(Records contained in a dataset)
----------------------------------------

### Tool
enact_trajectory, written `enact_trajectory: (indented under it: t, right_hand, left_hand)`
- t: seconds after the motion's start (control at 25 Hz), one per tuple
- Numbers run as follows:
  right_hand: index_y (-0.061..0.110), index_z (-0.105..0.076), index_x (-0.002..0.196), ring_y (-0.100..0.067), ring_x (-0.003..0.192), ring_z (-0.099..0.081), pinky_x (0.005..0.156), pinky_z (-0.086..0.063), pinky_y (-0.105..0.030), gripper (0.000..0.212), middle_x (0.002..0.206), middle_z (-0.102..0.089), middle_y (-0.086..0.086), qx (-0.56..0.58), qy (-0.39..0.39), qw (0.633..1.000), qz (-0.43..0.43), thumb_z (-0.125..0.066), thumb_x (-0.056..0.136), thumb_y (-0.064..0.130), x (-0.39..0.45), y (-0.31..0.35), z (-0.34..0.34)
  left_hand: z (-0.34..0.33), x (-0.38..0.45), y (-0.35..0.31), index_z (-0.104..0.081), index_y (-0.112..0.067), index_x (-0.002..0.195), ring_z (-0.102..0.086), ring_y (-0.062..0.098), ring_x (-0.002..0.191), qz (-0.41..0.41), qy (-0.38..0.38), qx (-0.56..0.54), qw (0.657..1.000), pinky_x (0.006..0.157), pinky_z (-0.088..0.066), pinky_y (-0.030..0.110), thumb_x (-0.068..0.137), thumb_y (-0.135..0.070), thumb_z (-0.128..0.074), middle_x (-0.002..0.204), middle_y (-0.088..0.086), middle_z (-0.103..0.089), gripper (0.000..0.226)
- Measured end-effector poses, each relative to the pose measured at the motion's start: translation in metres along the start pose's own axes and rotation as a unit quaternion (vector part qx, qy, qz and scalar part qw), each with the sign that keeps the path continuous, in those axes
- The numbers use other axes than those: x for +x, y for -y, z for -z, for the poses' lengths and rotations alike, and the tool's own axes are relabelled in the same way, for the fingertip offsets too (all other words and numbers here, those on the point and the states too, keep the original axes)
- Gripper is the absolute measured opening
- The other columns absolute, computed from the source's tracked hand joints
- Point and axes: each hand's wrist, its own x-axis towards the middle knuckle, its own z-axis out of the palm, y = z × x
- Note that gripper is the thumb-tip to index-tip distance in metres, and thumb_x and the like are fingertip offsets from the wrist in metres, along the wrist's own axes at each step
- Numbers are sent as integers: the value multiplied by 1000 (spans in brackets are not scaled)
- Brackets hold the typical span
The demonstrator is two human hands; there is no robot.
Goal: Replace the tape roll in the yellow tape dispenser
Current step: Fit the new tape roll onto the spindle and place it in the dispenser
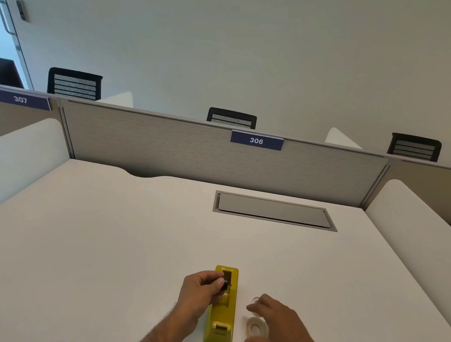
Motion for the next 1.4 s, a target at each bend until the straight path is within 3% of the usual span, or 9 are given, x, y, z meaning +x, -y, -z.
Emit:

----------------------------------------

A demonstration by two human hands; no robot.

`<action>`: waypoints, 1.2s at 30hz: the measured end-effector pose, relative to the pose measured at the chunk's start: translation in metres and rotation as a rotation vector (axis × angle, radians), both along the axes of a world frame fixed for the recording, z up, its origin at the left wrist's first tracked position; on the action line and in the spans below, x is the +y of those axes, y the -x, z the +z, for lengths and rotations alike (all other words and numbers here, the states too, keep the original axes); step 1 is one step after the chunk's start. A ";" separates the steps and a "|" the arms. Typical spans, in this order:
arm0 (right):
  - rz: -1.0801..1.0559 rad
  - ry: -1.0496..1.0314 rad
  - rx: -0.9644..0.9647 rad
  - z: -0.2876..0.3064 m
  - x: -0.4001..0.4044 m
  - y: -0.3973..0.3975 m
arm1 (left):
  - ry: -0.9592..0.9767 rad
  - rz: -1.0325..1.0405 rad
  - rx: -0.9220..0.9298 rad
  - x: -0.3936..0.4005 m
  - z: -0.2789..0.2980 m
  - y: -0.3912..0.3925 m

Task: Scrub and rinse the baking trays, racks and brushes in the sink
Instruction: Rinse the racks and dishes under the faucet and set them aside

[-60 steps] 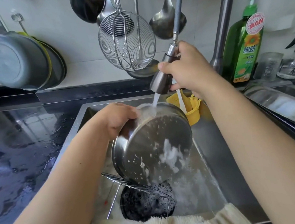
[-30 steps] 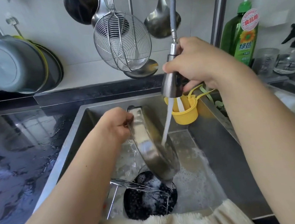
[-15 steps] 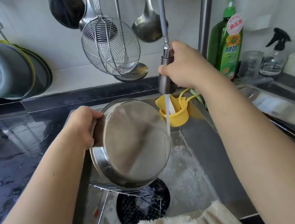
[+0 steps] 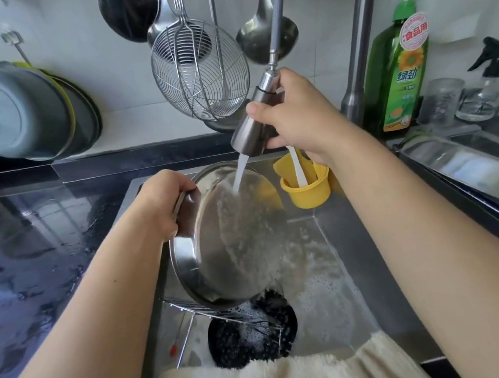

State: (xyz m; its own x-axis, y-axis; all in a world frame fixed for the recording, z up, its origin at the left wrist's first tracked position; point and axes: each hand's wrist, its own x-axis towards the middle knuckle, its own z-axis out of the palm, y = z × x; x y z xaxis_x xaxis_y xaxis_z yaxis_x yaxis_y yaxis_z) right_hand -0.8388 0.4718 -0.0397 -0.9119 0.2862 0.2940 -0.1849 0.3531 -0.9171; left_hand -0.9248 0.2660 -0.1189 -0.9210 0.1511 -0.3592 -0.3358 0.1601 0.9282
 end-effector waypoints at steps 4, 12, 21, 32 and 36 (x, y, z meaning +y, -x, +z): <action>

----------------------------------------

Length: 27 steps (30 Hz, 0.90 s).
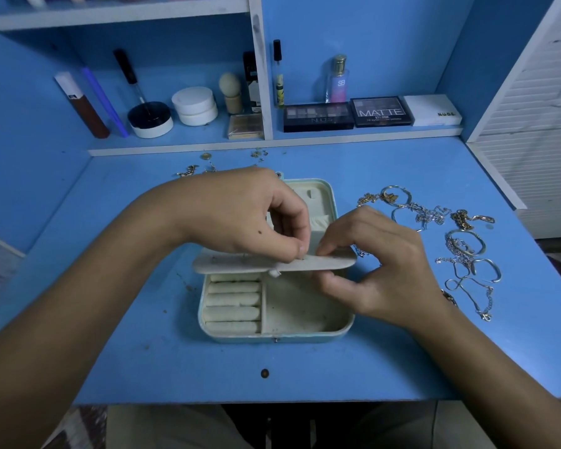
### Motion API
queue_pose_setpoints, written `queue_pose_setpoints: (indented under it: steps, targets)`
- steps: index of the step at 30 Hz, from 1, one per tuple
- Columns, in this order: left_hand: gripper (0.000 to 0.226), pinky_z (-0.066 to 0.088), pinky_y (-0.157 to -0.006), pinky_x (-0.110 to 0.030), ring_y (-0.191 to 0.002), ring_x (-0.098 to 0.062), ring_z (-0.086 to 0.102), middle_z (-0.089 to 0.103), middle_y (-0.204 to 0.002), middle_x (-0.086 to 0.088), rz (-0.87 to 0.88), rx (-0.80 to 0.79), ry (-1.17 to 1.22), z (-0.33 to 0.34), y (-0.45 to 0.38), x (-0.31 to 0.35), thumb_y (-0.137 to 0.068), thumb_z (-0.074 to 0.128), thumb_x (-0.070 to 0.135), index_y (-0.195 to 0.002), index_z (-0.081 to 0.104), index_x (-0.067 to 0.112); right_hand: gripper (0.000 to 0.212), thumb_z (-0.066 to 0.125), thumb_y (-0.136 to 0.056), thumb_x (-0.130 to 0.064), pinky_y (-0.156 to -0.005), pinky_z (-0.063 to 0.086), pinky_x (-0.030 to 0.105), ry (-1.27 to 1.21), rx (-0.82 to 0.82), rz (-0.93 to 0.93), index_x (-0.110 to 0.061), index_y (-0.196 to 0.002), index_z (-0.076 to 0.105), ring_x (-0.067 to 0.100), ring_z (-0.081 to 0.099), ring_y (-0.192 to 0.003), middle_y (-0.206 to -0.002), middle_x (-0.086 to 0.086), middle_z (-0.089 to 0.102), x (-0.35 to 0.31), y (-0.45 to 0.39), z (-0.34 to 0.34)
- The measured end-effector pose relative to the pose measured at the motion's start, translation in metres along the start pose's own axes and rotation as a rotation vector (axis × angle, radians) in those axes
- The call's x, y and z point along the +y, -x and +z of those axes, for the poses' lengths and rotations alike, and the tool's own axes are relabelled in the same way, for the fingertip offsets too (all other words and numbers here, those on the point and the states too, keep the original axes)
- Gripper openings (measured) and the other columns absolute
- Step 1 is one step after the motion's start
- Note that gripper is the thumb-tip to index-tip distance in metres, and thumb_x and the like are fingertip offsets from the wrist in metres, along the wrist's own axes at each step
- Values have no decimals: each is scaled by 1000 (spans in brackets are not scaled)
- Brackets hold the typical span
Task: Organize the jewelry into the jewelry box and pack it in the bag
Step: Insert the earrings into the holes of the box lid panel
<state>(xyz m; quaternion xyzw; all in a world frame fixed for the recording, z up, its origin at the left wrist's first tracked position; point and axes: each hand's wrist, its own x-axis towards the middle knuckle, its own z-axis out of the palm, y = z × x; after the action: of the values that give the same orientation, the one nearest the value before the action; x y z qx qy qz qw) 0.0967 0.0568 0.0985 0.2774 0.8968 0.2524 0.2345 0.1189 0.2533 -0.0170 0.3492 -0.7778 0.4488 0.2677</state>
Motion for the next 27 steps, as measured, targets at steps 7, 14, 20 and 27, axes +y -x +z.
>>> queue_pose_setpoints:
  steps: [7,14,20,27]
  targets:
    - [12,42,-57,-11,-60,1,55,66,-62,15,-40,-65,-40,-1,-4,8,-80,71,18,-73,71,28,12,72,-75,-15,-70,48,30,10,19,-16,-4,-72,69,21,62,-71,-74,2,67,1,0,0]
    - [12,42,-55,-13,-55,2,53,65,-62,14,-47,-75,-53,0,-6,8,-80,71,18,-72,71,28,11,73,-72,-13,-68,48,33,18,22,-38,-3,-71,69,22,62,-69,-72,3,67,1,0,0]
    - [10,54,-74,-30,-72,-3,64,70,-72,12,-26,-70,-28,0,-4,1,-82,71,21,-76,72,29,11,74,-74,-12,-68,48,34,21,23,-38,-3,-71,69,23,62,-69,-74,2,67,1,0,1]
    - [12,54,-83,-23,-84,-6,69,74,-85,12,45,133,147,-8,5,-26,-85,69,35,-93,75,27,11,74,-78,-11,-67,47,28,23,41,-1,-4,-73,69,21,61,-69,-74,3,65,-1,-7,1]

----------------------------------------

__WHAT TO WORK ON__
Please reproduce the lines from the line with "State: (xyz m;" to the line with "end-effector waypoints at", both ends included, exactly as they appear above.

__ANSWER TO THIS EXERCISE__
State: (xyz m; its own x-axis, y-axis; all in a world frame fixed for the recording, z up, its origin at the left wrist's first tracked position; point and axes: each hand's wrist, its own x-axis towards the middle knuckle, its own z-axis out of the palm, y = z × x; x y z xaxis_x xaxis_y xaxis_z yaxis_x yaxis_y yaxis_z) right_hand -0.8388 0.4718 -0.0397 -0.9119 0.2862 0.2940 -0.1849 0.3531 -0.9171; left_hand -0.9248 0.2660 -0.1189 -0.9210 0.1511 -0.3592 -0.3358 0.1601 0.9282
 end-effector waypoints at steps 4, 12, 21, 32 and 36 (x, y, z meaning +y, -x, +z): <action>

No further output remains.